9. A perusal of the judgment dated 31.5.2001 and order dated 19.1.2005 which was passed or review application shows that Shri S.K.S. Yadav Addl. District Judge who was hearing the review application did not agree with the finding made by Shri Ghan Shyam Pandey, the then Addl. District Judge, Varanasi who had decided the appeal on merit and discussion was made on oral and documentary evidence in respect of Bata of Plot No. 77 right of Zamidar to issue receipt and give possession of the land for construction of houses validity of Parzevat or permission to make construction of the house, possession of the land and there being no acquisition of the disputed land by Varanasi Vikas Pradhikaran and also the existence of Gumti and Tea shop of plaintiff and one shop of Shailoon being given by the plaintiff on rent, it was not open in review application to discuss only oral evidence of one witness or one paper of revenue record and thereafter to set aside the whole finding made in the appeal. The Addl. District Judge has decided the review application in such a manner as if he was sitting in appeal against the judgment dated 31.5.2001 which was passed by his predecessor.

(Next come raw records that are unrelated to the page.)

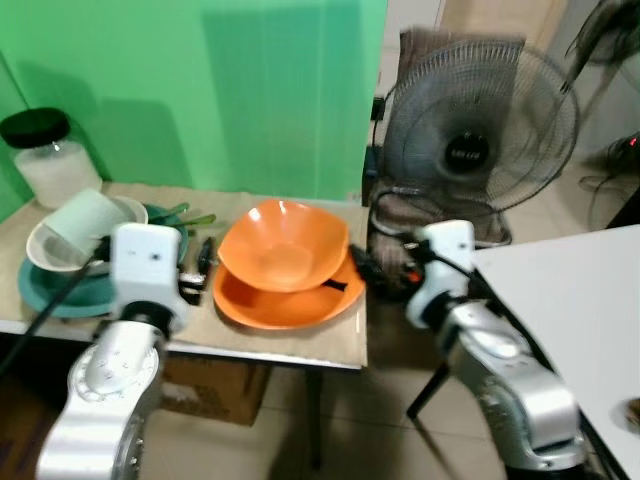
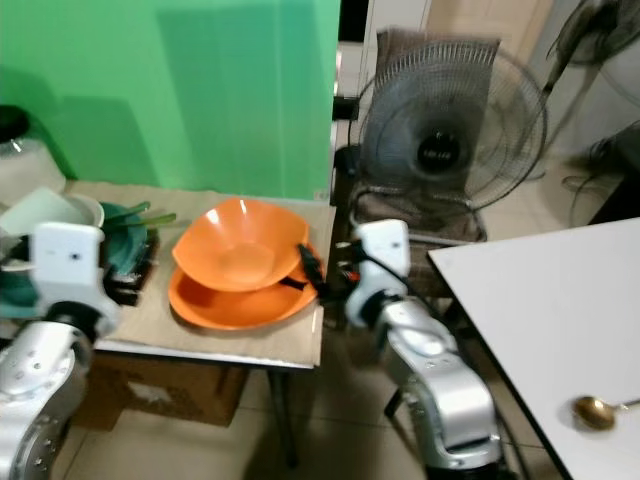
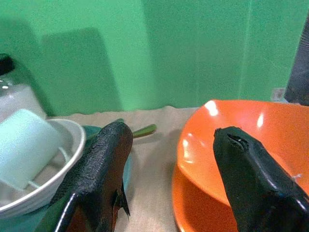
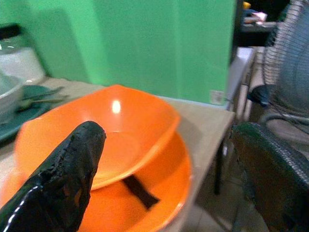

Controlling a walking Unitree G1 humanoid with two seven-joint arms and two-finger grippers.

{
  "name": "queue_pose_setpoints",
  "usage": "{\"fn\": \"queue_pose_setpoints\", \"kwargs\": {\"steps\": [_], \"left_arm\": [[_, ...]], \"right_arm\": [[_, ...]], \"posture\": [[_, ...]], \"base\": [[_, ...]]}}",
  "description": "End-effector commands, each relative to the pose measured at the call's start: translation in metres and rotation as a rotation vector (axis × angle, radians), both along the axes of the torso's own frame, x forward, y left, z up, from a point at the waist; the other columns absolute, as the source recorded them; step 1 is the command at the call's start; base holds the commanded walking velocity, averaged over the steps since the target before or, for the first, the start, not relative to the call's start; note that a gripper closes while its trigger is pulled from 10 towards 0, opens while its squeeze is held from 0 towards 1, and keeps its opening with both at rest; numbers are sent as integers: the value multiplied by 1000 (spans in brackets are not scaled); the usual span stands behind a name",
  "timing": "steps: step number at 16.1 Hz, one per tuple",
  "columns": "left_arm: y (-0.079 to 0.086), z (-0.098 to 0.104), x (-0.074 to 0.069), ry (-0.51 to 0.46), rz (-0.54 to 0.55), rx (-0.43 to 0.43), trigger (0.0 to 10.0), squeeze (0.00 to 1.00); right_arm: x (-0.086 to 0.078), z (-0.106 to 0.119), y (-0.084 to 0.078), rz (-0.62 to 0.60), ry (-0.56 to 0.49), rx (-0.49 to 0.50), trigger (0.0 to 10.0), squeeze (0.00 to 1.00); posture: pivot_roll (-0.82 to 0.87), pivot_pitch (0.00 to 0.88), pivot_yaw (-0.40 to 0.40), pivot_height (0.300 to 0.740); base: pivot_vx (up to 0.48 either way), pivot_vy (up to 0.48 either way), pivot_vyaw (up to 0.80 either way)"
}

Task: Setting the table

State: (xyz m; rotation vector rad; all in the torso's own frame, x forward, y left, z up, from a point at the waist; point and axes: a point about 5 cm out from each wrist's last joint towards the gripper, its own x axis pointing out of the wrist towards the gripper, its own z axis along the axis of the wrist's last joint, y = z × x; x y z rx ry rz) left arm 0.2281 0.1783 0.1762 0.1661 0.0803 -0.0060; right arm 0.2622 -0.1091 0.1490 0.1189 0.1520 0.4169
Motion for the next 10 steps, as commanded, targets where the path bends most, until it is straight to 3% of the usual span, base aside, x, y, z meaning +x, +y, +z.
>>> {"fn": "queue_pose_setpoints", "kwargs": {"steps": [1,3,4,5,6,8,9,10], "left_arm": [[3,1,0,-3,17,13,10000,0],[3,1,-1,-1,13,19,10000,0],[-1,2,-3,11,-103,10,10000,918],[-3,3,-6,30,-259,7,10000,1000],[-1,3,-8,54,-327,23,10000,1000],[2,1,-11,90,-368,56,10000,1000],[4,1,-11,97,-375,74,10000,1000],[6,0,-12,100,-377,81,10000,914]], "right_arm": [[0,3,4,15,-10,15,10000,1000],[1,2,3,9,-6,16,10000,1000],[25,-4,6,7,114,51,10000,1000],[54,-8,15,26,273,98,10000,1000],[68,-7,18,-6,336,125,10000,1000],[81,-5,19,-35,353,133,10000,1000],[87,-3,20,-32,353,131,10000,24],[92,-2,20,-33,356,114,10000,0]], "posture": [[39,6,11,740],[41,5,11,740],[43,0,-8,740],[46,0,-11,740],[48,0,-17,740],[57,0,-30,740],[60,0,-39,740],[62,0,-43,740]], "base": [[274,0,0],[272,0,0],[0,0,0],[0,0,0],[0,0,0],[0,0,0],[0,0,0],[0,0,0]]}}
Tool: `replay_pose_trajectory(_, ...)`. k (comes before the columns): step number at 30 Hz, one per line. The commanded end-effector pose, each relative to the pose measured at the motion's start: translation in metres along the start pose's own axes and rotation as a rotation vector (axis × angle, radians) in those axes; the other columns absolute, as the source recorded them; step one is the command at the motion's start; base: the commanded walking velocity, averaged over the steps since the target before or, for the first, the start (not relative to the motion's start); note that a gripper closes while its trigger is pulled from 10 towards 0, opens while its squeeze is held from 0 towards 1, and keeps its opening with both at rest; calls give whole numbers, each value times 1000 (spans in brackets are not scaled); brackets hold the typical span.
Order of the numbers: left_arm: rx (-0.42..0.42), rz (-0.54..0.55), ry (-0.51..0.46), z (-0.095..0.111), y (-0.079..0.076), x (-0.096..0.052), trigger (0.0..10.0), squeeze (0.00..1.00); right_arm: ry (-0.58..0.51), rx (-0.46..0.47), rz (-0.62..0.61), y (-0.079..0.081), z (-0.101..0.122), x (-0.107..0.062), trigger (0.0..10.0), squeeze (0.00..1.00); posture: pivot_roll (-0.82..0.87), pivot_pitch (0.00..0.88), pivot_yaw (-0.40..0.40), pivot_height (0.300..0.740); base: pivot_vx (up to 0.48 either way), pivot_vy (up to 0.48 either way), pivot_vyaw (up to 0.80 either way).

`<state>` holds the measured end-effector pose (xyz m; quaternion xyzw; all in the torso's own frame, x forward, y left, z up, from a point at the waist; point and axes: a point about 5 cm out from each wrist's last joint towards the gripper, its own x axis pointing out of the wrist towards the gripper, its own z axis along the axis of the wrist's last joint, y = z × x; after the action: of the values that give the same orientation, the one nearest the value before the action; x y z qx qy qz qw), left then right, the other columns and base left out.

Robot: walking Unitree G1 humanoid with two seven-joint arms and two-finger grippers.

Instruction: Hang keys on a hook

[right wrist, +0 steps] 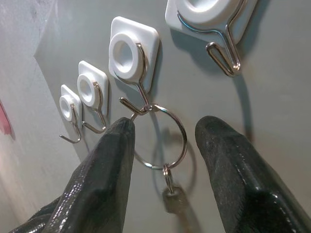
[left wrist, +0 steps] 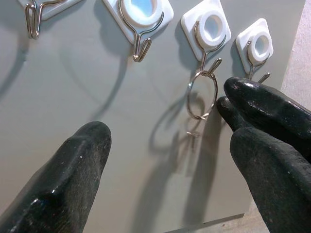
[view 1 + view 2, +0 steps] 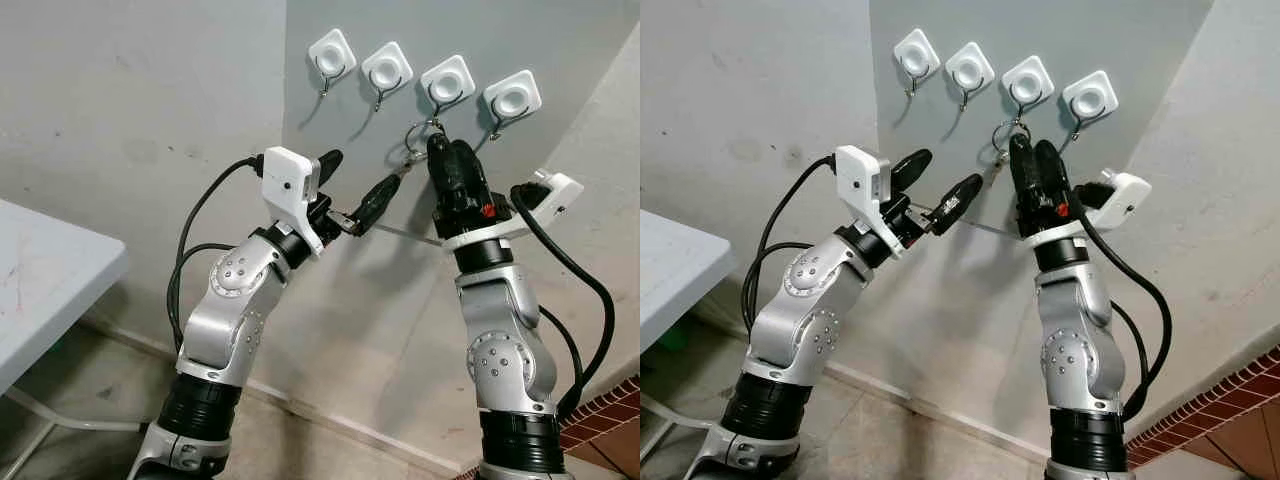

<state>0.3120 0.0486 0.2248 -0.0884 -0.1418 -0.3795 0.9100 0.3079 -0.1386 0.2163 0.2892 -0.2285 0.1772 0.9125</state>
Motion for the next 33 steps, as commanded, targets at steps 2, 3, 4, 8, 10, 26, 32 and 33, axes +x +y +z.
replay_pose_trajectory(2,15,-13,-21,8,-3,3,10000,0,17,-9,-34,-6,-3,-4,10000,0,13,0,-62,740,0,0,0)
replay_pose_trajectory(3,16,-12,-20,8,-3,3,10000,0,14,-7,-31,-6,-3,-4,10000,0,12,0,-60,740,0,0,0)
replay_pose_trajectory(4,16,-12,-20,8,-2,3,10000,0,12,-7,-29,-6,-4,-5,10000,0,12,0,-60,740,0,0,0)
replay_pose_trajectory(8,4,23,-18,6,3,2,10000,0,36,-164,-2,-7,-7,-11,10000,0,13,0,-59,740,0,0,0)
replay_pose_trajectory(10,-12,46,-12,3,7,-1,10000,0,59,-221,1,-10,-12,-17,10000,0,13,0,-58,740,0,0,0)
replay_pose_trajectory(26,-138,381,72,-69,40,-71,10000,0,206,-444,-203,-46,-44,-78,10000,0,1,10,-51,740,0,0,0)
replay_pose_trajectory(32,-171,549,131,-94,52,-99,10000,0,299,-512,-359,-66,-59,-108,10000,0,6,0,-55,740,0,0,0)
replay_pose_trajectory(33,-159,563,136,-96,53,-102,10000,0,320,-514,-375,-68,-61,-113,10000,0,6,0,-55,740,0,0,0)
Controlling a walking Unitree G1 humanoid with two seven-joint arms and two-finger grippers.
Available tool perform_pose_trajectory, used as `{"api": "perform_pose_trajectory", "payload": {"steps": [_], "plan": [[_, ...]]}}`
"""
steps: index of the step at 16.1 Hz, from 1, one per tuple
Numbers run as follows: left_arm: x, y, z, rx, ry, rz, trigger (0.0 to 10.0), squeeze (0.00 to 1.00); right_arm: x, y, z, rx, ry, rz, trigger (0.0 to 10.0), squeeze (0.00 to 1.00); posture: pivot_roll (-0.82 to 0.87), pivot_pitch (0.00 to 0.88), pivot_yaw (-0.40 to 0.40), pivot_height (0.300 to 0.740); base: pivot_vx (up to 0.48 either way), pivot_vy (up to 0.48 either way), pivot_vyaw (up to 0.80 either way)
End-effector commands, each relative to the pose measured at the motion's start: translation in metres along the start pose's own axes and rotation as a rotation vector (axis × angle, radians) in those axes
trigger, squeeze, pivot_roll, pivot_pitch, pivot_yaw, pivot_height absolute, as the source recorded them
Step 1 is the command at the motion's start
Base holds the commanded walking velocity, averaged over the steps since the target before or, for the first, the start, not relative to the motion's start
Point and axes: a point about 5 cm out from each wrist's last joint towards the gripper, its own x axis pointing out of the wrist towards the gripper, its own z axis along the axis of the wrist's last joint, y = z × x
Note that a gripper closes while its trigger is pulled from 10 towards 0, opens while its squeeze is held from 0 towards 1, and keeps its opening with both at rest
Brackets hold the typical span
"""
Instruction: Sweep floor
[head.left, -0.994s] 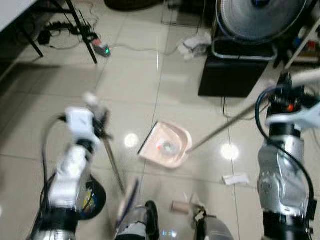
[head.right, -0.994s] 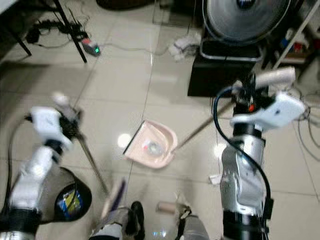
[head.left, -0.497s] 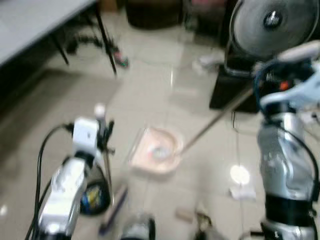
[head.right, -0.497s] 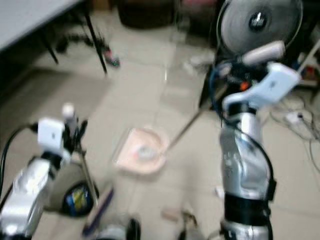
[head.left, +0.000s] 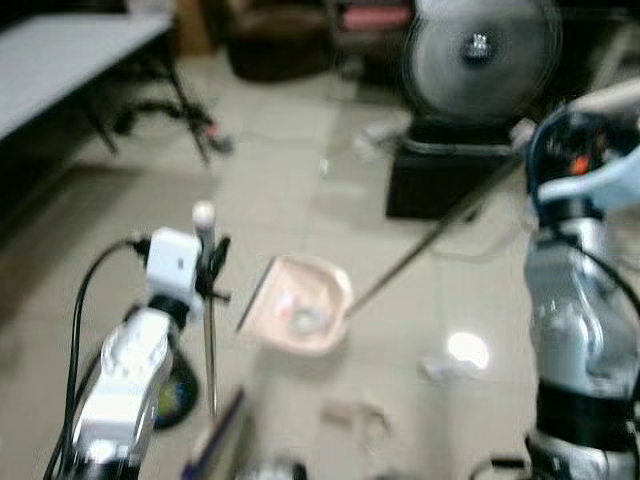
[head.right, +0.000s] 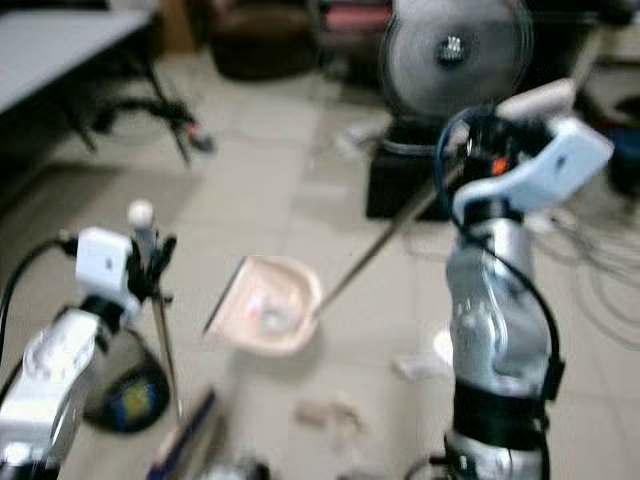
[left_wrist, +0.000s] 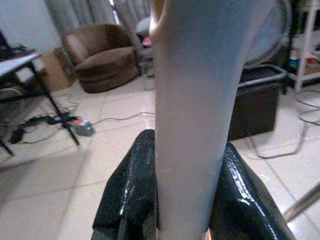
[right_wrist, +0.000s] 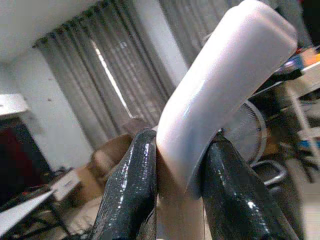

10. The appellant court held that area of Plot No. 77 was 4.16 Acre on the basis of extract of Khatauni of 1291 Fasli and other papers. While disposing of review application it was held that record of 1291 Fasli was not available and therefore, there was no paper to hold that area of Plot No. 77 was 4.16 Acre land. Thus Court reviewing the appellate order did not only ignore the evidence which was discussed by the appellate court but also collected additional evidence and examined one witness to arrive at the conclusion that the finding made by his predecessor in appeal suffered from error. Another reason was given that original record was burnt in fire which had taken place in the Civil Court and therefore also there was not sufficient material to arrive at the conclusion. The same position was not only when the order of review was being passed but also when the appeal was finally decided. Loss of the record does not mean that the order passed by the predecessor in appeal is to be set aside or the evidence is to be appreciated afresh. The judge disposing of the review application also held that if any mistake is committed by his predecessor it could be corrected by the successor in review application. According to his opinion any mistake which is committed in deciding the appeal can be reviewed. Position of law is not such as is evident from the law laid down by the Hon'ble Apex Court and this Court.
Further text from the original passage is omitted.